### EXERCISE INSTRUCTIONS
What is the number of lines in the entries that contain the word "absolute"? Answer with that figure alone.
== DATA IN THIS EXERCISE ==
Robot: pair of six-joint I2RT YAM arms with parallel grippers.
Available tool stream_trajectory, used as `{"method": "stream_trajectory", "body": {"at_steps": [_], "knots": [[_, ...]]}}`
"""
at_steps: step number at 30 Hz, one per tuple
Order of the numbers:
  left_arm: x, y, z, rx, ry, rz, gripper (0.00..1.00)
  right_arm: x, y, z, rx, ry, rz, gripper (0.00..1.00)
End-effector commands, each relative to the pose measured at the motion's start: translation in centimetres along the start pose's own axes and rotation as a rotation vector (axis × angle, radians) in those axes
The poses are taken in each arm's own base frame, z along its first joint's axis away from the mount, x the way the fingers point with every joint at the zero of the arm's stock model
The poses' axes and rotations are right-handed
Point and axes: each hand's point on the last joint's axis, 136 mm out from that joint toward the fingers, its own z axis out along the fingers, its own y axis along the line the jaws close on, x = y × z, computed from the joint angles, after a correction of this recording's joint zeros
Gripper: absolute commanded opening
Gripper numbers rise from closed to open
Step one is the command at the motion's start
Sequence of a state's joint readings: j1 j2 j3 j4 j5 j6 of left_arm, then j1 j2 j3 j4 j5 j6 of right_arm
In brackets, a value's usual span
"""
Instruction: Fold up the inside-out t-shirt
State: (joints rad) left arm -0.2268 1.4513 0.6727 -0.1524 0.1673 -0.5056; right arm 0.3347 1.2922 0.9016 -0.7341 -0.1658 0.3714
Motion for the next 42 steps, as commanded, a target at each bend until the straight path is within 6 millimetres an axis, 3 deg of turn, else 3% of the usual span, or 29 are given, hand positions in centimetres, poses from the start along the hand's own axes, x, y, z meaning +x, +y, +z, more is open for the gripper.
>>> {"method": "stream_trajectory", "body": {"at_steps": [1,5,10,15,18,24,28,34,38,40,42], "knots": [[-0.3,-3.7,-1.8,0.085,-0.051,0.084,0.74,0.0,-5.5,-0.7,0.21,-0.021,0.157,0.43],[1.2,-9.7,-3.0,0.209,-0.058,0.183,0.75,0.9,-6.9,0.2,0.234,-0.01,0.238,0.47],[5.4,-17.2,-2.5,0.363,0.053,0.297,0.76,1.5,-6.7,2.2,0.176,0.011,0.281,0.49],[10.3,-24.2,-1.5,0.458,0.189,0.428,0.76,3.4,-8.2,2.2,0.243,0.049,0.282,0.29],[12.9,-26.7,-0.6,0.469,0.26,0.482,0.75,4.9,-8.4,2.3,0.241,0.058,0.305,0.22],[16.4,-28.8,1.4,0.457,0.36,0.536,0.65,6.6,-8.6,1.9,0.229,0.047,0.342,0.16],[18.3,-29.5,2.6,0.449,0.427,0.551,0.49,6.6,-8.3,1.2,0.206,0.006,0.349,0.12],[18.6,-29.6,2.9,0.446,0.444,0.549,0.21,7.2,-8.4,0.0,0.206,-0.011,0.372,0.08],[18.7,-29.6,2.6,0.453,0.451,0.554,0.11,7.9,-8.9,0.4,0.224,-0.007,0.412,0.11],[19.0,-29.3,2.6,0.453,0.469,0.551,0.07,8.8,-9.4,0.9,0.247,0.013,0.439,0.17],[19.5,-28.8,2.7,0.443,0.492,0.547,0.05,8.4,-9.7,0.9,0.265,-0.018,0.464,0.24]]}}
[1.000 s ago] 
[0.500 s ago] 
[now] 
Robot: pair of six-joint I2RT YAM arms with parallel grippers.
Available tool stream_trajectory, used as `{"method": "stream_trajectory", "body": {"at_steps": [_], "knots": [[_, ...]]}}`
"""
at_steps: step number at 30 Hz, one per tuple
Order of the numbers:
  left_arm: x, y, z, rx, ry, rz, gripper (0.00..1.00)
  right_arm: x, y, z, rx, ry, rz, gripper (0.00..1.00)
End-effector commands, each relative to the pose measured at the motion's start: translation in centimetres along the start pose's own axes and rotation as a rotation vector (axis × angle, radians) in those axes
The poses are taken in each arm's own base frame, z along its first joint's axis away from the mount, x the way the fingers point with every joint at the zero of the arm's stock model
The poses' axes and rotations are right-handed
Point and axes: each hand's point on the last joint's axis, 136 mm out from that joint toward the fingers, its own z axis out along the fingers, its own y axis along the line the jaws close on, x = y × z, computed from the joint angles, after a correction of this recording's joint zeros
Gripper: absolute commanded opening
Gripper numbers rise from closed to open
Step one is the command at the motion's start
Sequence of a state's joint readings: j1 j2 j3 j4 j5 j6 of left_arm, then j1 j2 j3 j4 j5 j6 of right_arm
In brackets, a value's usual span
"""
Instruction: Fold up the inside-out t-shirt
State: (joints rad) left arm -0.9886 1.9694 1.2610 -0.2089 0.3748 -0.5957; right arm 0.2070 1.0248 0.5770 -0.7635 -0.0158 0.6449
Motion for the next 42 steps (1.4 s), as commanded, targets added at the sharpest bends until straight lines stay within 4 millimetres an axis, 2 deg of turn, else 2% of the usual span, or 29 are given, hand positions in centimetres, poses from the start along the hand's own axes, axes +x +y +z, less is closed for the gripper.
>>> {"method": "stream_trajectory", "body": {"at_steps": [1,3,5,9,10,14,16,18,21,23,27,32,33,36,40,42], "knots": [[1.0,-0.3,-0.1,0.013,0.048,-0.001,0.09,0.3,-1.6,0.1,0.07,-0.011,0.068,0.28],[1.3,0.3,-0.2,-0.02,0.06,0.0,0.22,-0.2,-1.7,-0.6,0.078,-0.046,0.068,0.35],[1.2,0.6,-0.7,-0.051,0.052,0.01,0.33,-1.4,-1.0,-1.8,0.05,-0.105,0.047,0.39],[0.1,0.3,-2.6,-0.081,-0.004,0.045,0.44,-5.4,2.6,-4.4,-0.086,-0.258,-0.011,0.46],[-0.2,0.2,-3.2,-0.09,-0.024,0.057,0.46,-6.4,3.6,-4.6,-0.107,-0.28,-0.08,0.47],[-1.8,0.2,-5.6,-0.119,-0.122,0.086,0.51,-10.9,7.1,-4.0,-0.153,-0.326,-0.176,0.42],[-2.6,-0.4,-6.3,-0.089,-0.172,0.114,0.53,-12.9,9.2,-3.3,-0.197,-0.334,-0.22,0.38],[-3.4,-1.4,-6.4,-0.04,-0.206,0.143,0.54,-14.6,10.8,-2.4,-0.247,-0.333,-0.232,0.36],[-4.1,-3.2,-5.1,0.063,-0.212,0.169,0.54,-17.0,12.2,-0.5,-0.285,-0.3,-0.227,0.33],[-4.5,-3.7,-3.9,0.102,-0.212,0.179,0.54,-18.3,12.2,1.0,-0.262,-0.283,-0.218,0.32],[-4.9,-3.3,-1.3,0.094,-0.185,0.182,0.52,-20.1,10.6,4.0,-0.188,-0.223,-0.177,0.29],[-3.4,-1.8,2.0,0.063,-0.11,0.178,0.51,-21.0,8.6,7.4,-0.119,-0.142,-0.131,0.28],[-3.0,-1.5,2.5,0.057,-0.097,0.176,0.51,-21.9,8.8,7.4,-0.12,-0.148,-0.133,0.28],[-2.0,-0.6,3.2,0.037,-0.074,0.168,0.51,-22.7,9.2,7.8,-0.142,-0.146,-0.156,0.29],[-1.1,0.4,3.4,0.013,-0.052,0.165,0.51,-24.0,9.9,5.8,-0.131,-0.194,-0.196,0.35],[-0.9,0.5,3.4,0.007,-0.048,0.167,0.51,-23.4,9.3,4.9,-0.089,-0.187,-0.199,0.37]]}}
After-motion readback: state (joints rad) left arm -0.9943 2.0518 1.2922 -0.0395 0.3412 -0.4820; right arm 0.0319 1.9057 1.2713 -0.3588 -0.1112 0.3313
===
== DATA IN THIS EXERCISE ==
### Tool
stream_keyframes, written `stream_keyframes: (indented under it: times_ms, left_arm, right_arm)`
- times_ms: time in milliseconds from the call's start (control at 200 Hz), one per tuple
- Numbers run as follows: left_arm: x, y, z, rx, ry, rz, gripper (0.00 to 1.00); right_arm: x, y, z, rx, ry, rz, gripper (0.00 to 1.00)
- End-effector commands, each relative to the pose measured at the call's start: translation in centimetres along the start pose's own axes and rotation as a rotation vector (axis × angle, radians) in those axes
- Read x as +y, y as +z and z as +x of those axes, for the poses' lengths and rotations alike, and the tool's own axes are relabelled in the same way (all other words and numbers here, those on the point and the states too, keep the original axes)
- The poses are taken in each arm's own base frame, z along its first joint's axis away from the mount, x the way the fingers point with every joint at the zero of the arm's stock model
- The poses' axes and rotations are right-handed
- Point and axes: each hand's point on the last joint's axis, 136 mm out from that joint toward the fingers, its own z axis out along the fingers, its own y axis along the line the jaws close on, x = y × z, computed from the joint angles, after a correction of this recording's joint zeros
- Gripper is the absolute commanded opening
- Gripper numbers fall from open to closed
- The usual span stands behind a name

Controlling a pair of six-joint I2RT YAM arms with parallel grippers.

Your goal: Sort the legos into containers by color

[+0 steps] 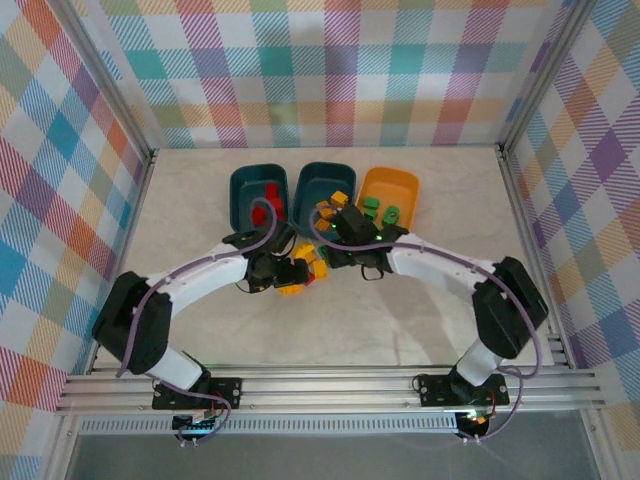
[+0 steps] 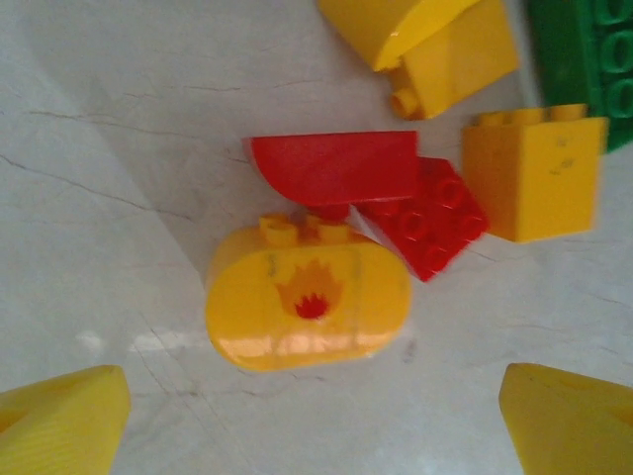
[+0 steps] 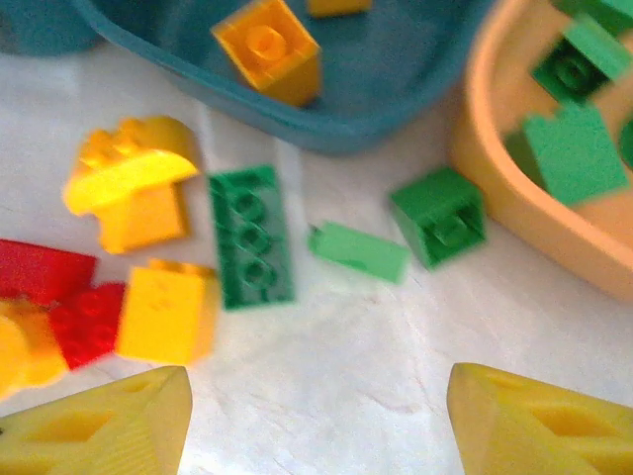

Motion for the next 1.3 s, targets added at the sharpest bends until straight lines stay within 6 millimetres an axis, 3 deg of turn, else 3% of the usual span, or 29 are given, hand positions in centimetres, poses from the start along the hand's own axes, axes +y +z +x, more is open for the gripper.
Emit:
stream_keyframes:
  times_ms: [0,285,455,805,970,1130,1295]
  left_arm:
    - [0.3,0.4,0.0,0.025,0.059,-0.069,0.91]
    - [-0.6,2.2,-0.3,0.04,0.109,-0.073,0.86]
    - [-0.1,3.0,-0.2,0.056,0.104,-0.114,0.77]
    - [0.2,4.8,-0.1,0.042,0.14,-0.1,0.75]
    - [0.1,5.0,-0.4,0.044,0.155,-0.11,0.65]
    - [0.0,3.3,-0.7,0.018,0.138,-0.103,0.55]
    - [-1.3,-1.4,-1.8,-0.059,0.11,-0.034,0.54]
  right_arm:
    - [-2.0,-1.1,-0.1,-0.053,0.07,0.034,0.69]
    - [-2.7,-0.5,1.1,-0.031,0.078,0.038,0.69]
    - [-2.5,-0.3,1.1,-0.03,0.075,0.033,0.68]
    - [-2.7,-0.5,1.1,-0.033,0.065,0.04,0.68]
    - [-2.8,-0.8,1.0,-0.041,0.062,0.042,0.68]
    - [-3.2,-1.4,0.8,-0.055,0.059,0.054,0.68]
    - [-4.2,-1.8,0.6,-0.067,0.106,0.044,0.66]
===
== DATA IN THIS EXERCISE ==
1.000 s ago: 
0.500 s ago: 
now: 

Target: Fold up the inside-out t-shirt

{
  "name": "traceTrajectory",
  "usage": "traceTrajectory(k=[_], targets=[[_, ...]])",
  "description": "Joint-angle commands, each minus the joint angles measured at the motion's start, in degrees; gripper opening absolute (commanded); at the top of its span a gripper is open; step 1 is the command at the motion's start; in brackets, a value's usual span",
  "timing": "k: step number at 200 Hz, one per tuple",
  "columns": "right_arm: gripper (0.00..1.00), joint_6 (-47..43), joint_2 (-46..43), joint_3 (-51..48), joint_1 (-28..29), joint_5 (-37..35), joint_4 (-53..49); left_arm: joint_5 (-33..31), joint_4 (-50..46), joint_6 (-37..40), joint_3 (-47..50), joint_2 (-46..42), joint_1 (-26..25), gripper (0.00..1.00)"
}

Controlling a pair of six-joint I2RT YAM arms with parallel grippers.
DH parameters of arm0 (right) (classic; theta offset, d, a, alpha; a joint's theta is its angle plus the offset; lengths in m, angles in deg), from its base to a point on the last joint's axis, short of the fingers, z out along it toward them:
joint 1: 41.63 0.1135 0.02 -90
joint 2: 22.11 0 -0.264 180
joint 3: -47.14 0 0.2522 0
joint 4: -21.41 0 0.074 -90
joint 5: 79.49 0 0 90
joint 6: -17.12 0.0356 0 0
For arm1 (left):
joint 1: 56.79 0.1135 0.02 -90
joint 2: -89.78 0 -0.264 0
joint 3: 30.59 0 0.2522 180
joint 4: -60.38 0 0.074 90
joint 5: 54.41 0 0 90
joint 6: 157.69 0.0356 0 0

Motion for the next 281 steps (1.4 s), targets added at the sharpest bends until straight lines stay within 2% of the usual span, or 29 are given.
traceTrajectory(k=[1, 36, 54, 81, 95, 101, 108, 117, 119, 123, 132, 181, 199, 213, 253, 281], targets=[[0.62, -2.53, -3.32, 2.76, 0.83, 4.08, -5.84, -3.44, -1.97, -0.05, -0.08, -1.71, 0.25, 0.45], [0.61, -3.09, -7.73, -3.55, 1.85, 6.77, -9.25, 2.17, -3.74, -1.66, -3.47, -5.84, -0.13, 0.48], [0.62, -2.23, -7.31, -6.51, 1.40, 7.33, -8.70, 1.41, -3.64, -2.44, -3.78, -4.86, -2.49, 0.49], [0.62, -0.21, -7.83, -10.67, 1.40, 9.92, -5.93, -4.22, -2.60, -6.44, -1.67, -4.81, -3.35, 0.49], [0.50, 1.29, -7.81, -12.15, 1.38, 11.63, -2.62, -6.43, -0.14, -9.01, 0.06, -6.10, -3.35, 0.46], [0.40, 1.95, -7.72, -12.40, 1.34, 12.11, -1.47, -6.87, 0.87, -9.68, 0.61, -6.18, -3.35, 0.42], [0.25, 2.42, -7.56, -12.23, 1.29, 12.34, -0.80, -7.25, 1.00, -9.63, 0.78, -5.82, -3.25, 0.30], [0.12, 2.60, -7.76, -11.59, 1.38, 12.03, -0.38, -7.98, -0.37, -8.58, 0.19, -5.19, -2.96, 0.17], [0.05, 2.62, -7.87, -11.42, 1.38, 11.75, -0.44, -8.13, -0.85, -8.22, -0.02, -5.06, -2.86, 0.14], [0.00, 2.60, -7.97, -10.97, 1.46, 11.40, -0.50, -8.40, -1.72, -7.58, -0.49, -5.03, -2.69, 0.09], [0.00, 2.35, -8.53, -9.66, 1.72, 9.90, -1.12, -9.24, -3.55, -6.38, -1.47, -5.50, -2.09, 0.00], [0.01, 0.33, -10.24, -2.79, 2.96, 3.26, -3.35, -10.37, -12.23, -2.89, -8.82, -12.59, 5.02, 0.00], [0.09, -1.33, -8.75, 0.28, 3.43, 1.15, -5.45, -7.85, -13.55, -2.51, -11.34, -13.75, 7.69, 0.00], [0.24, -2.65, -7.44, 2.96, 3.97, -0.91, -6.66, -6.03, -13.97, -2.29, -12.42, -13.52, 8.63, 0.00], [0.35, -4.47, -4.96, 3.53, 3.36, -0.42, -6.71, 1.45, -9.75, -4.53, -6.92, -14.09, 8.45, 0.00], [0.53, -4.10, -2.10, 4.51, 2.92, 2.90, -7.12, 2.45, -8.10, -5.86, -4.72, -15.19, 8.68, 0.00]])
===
### ANSWER TO THIS EXERCISE
4